Stored entries:
Content starts

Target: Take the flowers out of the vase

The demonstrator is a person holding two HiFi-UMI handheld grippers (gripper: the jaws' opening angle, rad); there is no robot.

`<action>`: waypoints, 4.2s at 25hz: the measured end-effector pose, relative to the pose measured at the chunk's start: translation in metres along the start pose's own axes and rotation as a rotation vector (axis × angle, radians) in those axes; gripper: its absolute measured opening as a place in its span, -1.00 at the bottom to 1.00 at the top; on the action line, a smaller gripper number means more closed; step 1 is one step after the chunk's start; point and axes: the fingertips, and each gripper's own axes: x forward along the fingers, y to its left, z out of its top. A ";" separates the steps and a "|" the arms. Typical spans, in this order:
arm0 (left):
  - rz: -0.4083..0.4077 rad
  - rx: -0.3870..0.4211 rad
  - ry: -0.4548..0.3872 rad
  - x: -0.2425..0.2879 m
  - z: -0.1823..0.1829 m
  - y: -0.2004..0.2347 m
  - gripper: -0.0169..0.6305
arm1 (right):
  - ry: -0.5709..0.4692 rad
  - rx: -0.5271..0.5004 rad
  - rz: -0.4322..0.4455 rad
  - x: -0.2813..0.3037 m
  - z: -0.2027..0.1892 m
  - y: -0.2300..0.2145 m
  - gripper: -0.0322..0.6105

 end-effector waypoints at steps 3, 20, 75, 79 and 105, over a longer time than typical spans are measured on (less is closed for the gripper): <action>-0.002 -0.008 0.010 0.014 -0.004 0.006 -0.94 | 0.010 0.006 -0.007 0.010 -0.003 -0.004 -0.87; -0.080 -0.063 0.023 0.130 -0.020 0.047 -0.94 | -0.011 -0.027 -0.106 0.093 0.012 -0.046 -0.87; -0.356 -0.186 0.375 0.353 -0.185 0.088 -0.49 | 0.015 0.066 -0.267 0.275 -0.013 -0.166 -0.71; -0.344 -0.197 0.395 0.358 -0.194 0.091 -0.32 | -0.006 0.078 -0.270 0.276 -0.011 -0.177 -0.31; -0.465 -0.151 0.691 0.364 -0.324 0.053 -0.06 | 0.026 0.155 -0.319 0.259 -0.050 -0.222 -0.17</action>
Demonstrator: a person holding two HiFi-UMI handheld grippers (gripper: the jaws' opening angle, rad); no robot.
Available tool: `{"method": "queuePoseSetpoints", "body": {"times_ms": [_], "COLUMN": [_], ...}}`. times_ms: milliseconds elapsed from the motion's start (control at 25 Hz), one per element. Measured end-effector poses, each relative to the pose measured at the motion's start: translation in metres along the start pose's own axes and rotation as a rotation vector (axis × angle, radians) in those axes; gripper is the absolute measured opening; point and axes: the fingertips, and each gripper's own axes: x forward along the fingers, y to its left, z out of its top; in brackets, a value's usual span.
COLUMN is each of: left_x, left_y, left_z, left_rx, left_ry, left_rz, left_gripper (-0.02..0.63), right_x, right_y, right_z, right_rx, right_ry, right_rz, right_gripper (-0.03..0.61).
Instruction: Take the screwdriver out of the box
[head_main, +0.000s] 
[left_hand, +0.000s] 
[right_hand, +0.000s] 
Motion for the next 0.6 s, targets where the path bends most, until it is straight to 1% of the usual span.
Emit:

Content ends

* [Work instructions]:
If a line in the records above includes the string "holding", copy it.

* [Reply to the task]:
The demonstrator is a person holding two HiFi-UMI handheld grippers (gripper: the jaws' opening angle, rad); there is no robot.
Demonstrator: a person holding two HiFi-UMI handheld grippers (gripper: the jaws' opening angle, rad); no robot.

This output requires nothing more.